From injective map to continuous map
Solution 1:
Since $X$ and $Y$ are metric spaces, it suffices to show that if $\langle x_n:n\in\Bbb N\rangle$ is a convergent sequence in $X$ with limit $x$, then $\langle f(x_n):n\in\Bbb N\rangle$ is a convergent sequence in $Y$ with limit $f(x)$; in words, f preserves convergent sequences.
Suppose that $\langle x_n:n\in\Bbb N\rangle$ converges to $x$ in $X$. If there is an $n_0\in\Bbb N$ such that $x_n=x$ for all $n\ge n_0$, it’s trivially true that $\langle f(x_n):n\in\Bbb N\rangle\to f(x)$, so assume (by passing to a subsequence if necessary) that $\langle x_n:n\in\Bbb N\rangle$ is a sequence of distinct points. (Since $\langle x_n:n\in\Bbb N\rangle$ converges to $x$ and is not eventually constant at $x$, it cannot have a constant infinite subsequence: for each $n\in\Bbb N$ there must be an $m>n$ such that $x_k\ne x_n$ whenever $k\ge m$.)
For each $n\in\Bbb N$ set $K_n=\{x\}\cup\{x_k:k\ge n\}$; each $K_n$ is compact and infinite. (Why?) By hypothesis, therefore, each $f[K_n]$ is compact.

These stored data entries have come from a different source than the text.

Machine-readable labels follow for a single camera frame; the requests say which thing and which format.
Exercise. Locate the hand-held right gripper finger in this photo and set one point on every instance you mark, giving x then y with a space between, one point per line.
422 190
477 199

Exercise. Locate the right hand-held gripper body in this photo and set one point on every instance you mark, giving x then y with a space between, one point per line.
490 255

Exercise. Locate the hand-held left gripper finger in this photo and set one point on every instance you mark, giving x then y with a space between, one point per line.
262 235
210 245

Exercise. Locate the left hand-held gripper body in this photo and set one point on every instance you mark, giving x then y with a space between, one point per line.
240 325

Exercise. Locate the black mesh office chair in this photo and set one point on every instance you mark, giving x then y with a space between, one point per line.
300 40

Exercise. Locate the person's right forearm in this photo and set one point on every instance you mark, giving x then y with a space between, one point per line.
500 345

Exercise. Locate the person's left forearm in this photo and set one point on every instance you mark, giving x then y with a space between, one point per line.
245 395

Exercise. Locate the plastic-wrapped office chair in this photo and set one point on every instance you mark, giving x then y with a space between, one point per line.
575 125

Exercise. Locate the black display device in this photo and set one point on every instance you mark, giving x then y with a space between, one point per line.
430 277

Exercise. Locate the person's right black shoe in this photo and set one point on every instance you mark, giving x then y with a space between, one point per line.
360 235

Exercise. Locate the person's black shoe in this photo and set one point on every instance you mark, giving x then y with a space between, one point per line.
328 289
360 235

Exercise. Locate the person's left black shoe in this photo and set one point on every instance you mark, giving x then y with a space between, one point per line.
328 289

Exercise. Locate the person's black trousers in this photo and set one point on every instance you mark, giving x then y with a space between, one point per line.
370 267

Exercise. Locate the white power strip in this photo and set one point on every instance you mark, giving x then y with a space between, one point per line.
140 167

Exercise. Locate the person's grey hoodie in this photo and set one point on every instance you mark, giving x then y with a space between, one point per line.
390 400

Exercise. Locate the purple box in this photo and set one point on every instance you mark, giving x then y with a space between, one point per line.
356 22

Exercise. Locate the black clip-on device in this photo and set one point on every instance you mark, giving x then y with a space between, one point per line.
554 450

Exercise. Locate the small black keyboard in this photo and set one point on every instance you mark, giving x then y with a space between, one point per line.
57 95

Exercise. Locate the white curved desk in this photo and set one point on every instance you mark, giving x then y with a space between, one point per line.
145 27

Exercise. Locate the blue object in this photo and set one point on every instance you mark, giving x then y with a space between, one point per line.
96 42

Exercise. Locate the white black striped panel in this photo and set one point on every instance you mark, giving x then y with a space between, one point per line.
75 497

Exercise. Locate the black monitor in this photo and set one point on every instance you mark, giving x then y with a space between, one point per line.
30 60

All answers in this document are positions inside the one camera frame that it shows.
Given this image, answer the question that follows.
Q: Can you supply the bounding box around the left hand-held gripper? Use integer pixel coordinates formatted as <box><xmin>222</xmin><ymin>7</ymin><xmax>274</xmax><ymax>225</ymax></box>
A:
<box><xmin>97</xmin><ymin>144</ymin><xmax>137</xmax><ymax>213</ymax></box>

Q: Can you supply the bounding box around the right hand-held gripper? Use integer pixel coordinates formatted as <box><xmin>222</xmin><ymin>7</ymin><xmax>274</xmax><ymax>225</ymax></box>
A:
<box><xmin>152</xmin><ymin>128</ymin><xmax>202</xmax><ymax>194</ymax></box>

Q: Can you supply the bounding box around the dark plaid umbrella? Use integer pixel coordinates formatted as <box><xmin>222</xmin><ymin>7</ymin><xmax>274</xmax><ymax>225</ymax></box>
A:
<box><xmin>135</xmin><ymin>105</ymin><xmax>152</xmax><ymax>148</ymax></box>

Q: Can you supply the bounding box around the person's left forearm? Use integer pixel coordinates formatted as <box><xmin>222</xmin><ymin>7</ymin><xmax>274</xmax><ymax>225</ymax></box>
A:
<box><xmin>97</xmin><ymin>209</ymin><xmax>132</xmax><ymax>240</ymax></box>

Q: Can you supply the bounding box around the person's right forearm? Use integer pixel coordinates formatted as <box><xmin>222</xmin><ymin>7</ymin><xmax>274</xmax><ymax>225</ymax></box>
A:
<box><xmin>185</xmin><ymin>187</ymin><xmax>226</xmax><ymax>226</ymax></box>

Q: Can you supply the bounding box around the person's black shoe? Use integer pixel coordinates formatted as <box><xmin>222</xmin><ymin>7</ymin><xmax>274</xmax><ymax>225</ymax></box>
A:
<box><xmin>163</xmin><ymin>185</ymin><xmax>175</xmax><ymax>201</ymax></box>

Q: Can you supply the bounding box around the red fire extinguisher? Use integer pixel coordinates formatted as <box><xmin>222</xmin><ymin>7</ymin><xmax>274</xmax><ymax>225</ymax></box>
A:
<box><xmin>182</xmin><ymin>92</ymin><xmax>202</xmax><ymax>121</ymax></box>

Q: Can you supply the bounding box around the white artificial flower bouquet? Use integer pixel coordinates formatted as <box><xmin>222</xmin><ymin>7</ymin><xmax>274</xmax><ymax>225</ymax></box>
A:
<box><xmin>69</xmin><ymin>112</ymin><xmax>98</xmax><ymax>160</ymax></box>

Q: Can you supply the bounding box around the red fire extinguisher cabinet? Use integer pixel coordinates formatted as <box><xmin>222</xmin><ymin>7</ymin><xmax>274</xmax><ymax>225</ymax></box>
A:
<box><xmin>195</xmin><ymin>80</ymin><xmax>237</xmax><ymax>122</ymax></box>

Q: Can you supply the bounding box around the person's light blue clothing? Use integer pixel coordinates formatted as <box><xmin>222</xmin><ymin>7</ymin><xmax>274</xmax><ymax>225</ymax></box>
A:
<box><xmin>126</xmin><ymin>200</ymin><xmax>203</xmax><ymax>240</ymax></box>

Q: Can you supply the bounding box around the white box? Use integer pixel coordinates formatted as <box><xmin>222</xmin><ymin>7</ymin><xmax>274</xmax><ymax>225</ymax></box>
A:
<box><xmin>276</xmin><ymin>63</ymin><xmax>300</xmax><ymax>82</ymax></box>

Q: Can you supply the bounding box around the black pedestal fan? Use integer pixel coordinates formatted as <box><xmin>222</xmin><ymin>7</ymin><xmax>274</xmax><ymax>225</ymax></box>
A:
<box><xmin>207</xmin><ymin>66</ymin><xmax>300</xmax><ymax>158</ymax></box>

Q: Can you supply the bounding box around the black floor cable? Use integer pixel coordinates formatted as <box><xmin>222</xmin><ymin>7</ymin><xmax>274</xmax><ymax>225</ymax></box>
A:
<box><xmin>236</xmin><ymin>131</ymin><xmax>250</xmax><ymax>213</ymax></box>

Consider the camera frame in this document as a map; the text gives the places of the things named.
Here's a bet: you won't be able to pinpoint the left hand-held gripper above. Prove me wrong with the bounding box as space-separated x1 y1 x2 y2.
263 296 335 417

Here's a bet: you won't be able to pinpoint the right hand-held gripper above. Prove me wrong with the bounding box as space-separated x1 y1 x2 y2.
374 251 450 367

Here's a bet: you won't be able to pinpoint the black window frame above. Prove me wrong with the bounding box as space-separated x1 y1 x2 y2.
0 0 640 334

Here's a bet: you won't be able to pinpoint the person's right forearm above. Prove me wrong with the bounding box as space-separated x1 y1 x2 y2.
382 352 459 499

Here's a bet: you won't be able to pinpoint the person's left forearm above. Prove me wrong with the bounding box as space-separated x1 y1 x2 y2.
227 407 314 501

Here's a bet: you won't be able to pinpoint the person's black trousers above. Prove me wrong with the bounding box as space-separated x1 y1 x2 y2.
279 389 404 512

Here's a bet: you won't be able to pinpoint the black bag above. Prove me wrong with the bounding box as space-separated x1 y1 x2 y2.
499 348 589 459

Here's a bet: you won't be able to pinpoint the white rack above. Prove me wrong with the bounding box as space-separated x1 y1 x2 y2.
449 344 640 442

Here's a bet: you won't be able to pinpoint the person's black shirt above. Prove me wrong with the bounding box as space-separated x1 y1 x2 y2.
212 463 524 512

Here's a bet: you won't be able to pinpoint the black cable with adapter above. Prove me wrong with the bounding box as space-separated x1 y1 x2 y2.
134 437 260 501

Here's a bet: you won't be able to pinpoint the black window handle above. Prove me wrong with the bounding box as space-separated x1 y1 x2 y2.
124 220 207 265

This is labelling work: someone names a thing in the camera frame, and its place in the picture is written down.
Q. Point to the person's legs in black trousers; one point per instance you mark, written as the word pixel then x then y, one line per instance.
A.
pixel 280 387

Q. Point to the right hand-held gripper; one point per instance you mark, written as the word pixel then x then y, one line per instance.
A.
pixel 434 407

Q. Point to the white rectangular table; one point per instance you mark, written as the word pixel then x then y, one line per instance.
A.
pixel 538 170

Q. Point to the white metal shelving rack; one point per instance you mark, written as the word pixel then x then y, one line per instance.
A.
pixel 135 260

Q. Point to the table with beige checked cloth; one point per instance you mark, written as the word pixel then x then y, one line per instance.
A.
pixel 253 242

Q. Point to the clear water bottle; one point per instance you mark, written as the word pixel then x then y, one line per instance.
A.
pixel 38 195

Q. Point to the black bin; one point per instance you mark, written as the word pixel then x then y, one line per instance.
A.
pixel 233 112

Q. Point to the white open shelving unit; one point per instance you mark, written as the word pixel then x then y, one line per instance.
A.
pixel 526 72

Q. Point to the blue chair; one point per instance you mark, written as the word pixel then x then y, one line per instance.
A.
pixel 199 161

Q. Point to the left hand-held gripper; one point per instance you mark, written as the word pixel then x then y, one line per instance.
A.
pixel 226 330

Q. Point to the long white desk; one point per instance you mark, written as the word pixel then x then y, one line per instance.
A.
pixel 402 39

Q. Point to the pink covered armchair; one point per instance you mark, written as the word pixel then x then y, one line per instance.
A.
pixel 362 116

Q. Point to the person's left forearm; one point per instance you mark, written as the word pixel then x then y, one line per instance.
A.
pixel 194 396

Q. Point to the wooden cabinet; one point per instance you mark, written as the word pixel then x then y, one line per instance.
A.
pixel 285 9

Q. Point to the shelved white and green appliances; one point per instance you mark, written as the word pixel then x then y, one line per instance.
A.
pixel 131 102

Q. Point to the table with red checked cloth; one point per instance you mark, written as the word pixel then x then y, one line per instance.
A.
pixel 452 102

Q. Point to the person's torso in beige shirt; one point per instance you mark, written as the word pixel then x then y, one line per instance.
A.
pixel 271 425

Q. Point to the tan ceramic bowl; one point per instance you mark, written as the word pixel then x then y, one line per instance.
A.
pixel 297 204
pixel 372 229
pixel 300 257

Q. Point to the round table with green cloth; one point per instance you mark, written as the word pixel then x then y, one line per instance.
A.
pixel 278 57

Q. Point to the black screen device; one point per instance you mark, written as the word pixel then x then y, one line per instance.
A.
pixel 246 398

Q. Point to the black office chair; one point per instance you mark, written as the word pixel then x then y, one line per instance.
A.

For convenience let $y=f(x)$, and let $y_n=f(x_n)$ and $H_n=f[K_n]$ for $n\in\Bbb N$. By hypothesis each $H_n$ is compact and infinite, so each contains a limit point. Fix $n\in\Bbb N$. For each $k\ge n$, $Y\setminus H_{k+1}$ is an open nbhd of $y_k$ that contains only finitely many points of $H_n$ (why?), so $y_k$ can’t be a limit point of $H_n$. Thus, for each $n\in\Bbb N$ the only possible limit point of $H_n$ is $y$ itself. From here you should be able to prove without too much trouble that $\langle y_n:n\in\Bbb N\rangle\to y$ and hence that $f$ is continuous.